Ouranosaurus

Friday, December 2, 2016

Ouranosaurus, meaning (Brave Monitor Lizard), was an unusual Ornthopod that lived during the Late Cretaceous (Late Aptian Stage) about 110 million years ago in what is now Africa. Ouranosaurus measured about 7 metres (23 feet) in length and weighed about 4 tons. Two complete fossils were found in the Echkar (or El Rhaz) Formation, Gadoufaouna deposits, Agadez, Niger in 1966 and the animal was named by a french palaeontologist in 1976 called Phillipe Taquet.

Mounted skeleton, Museo di Storia Naturale of Venice.

This early Cretaceous ornithopod from west Africa is one of the most puzzling dinosaurs ever discovered, and paleontologists are still trying to work out what it looked like. This is surprising, because Ouranosaurus is known from an almost complete skeleton – which was discovered in 1966 – and its closest known relative, Iguanadon, is one of the best understood dinosaurs of all.

Ouranosaurus was a relatively large euornithopod. Taquet in 1976 estimated the body length at 7 metres (23 feet), the weight at 4 tonnes (4.4 short tons). Gregory S. Paul in 2010 gave a higher length estimate of 8.3 metres (27 feet) but a lower weight of 2.2 t (2.4 short tons), emphasizing that the animal was relatively light-built. The femur is 811 millimetres (2.661 ft) long.

Skull at Museo di Storia Naturale di Venezia. Author: Ghedoghedo

In January 1965 Philippe Taquet discovered dinosaurian fossils at the Camp des deux Arbres site near Gadoufaoua. The material was recovered in 1966. Taquet described the type species Ouranosaurus nigeriensis from the fossils in 1976. The generic name is derived from Tuareg ourane meaning “monitor lizard” — a totem animal to the Tuareg who consider it their ancestral maternal uncle — but itself related to Arab waran, “brave”. The specific name refers to Niger.

The holotype specimen MNHN GDF 300, was found in the Upper Elrhaz Formation dating to the Aptian, between 125 and 112 million years old. It consists of an almost complete skeleton with skull, that is today mounted in the Nigerien capital Niamey; the Museum national d’histoire naturelle displays a cast. Other finds include the paratype specimen GDF 381, a second skeleton found in 1972, and the referred specimens GDF 301, a large coracoid, and GDF 302, a femur.

Dorsal vertebrae at Museo di Storia Naturale di Venezia. Author: Ghedoghedo

Classification

Restoration of the head.

Taquet originally assigned Ouranosaurus to the Iguanodontidae, within the larger Iguanodontia.

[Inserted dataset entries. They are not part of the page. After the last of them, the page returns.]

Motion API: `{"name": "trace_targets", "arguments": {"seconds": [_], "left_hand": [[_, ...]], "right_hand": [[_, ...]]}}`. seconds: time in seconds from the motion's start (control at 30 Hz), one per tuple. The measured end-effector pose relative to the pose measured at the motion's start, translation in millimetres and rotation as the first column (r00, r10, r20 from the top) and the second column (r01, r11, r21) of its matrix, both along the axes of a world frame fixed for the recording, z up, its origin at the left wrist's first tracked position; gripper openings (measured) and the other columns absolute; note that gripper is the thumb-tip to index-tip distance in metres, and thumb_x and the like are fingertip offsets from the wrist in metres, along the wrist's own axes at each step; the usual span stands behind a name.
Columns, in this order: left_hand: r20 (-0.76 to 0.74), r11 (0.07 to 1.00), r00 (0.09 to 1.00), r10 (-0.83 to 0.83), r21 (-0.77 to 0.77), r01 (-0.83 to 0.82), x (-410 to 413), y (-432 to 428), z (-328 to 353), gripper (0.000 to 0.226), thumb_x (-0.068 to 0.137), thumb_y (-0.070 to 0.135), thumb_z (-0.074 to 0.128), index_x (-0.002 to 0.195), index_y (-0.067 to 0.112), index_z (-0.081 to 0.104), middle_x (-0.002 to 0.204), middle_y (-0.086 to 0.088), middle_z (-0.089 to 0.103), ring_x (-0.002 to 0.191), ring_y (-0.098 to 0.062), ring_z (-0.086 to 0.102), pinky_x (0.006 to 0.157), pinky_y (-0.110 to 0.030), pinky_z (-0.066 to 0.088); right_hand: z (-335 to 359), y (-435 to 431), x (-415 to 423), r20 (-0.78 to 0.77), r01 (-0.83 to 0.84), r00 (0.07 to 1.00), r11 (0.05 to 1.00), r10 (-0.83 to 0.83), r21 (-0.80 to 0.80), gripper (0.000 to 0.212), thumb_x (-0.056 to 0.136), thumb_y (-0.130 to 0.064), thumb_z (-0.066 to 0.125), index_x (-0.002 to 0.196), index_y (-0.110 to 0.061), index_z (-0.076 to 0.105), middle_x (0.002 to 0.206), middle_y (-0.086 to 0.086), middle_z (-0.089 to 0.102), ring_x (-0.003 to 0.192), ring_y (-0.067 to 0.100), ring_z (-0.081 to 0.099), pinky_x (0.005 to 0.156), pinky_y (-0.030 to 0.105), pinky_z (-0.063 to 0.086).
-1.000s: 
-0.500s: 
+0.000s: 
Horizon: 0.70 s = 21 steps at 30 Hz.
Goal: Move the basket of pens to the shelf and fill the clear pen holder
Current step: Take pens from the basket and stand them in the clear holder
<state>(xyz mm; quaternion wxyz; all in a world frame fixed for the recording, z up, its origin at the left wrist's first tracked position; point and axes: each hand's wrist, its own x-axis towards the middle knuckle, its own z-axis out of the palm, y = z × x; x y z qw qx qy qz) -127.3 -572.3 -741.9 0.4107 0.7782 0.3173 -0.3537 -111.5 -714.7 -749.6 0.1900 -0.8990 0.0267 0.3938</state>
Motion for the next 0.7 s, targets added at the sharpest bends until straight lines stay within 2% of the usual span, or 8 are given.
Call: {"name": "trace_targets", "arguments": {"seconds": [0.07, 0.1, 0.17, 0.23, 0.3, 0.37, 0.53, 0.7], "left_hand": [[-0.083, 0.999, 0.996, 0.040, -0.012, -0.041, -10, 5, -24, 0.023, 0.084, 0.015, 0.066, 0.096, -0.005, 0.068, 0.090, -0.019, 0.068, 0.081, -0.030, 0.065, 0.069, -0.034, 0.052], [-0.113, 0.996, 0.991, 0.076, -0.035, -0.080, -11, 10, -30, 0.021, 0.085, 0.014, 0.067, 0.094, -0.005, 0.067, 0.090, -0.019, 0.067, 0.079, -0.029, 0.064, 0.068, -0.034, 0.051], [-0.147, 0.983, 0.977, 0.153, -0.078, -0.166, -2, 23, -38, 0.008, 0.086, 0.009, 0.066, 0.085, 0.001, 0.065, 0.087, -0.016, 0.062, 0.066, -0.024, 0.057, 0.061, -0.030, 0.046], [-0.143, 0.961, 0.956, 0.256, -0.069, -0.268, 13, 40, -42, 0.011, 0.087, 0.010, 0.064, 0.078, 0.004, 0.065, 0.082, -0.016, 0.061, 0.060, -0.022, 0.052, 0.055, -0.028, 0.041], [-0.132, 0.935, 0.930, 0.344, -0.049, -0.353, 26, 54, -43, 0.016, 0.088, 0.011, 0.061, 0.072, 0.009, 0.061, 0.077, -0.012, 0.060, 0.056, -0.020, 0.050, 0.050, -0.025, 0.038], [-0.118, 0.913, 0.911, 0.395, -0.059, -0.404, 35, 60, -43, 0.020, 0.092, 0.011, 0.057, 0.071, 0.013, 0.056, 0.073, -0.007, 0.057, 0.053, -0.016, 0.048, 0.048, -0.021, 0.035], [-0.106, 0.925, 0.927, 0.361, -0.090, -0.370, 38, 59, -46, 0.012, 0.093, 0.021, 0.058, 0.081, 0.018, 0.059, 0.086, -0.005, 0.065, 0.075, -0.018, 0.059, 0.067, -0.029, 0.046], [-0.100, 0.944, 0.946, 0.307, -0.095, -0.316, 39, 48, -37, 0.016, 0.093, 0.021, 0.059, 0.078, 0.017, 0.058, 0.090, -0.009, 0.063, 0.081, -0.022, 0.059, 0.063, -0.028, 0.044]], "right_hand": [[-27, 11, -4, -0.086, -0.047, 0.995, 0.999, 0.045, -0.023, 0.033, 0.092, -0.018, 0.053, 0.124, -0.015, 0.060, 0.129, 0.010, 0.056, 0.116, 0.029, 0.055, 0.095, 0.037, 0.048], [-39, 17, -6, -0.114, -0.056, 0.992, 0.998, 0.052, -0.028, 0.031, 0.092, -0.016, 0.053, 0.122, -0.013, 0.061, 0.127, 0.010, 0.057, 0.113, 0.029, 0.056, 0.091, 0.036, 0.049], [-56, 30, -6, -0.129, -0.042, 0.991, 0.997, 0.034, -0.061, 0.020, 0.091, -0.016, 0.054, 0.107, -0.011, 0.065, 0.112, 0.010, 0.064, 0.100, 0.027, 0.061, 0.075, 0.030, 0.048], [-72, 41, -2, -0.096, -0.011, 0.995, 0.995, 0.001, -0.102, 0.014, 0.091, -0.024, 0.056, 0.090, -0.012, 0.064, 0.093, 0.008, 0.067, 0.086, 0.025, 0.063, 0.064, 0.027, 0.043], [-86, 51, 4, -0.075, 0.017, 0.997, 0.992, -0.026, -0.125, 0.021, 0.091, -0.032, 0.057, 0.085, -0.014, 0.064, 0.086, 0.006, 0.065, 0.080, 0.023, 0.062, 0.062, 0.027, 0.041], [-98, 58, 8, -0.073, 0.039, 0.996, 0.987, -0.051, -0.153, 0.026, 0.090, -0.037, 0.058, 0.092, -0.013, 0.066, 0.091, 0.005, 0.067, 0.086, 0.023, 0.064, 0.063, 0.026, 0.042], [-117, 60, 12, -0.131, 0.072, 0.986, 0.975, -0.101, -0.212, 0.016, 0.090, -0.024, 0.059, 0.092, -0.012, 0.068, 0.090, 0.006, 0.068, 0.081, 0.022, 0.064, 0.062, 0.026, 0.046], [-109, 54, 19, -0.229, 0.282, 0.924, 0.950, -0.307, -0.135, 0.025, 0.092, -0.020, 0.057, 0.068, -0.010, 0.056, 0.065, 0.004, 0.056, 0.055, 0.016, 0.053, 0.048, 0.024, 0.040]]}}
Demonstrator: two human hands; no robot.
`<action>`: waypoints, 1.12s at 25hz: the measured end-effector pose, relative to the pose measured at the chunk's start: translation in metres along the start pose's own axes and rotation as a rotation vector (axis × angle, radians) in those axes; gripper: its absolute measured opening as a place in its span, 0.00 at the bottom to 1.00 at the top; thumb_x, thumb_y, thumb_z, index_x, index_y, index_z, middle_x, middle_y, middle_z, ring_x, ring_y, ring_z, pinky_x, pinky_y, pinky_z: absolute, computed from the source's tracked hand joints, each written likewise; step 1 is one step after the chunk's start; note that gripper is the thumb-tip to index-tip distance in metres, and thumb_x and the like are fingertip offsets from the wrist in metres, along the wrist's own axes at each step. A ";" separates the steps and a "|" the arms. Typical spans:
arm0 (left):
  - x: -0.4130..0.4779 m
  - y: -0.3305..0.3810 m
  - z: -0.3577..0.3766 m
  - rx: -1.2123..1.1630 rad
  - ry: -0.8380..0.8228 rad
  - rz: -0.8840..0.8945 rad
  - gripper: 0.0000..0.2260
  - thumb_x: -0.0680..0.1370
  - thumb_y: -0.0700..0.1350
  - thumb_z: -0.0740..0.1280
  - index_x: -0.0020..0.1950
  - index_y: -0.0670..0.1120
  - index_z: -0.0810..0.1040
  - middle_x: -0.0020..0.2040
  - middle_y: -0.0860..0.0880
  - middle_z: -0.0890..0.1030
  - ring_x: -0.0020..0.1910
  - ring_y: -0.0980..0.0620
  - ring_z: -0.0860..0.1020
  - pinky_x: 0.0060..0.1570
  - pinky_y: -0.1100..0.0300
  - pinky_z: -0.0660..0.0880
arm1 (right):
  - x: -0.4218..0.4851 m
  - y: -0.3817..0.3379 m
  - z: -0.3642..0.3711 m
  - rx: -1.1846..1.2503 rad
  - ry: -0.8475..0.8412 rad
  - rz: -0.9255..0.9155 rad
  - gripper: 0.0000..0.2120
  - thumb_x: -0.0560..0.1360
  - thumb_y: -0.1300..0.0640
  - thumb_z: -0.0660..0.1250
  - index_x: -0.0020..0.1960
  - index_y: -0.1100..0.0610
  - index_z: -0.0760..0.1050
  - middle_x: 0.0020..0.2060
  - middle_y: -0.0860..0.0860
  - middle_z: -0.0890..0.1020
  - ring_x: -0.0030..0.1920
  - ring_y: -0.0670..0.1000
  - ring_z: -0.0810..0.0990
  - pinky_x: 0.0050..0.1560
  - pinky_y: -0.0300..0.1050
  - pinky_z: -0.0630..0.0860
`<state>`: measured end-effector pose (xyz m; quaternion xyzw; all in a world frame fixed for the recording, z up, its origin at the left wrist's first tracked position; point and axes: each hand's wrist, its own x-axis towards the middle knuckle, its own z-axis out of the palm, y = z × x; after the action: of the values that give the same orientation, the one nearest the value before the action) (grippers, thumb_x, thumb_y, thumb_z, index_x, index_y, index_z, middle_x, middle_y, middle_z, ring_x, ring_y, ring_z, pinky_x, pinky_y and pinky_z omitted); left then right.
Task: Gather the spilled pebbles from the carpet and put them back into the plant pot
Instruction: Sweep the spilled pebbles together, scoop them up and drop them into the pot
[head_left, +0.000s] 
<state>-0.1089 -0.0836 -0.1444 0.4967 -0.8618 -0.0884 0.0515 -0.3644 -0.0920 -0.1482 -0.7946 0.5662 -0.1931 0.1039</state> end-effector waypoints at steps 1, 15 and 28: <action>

However, although it shares some similarities with Iguanodon (such as a thumb spike), Ouranosaurus is no longer placed in the iguanodontid family, a grouping that is now considered paraphyletic, a series of subsequent offshoots from the main stem-line of iguandontian evolution. It is instead placed in the clade Hadrosauroidea, which contains the Hadrosauridae (also known as “duck-billed dinosaurs”) and their closest relatives. Ouranosaurus appears to represent an early specialised branch in this group, showing in some traits independent convergence with the hadrosaurids. It is thus a basal hadrosauroid.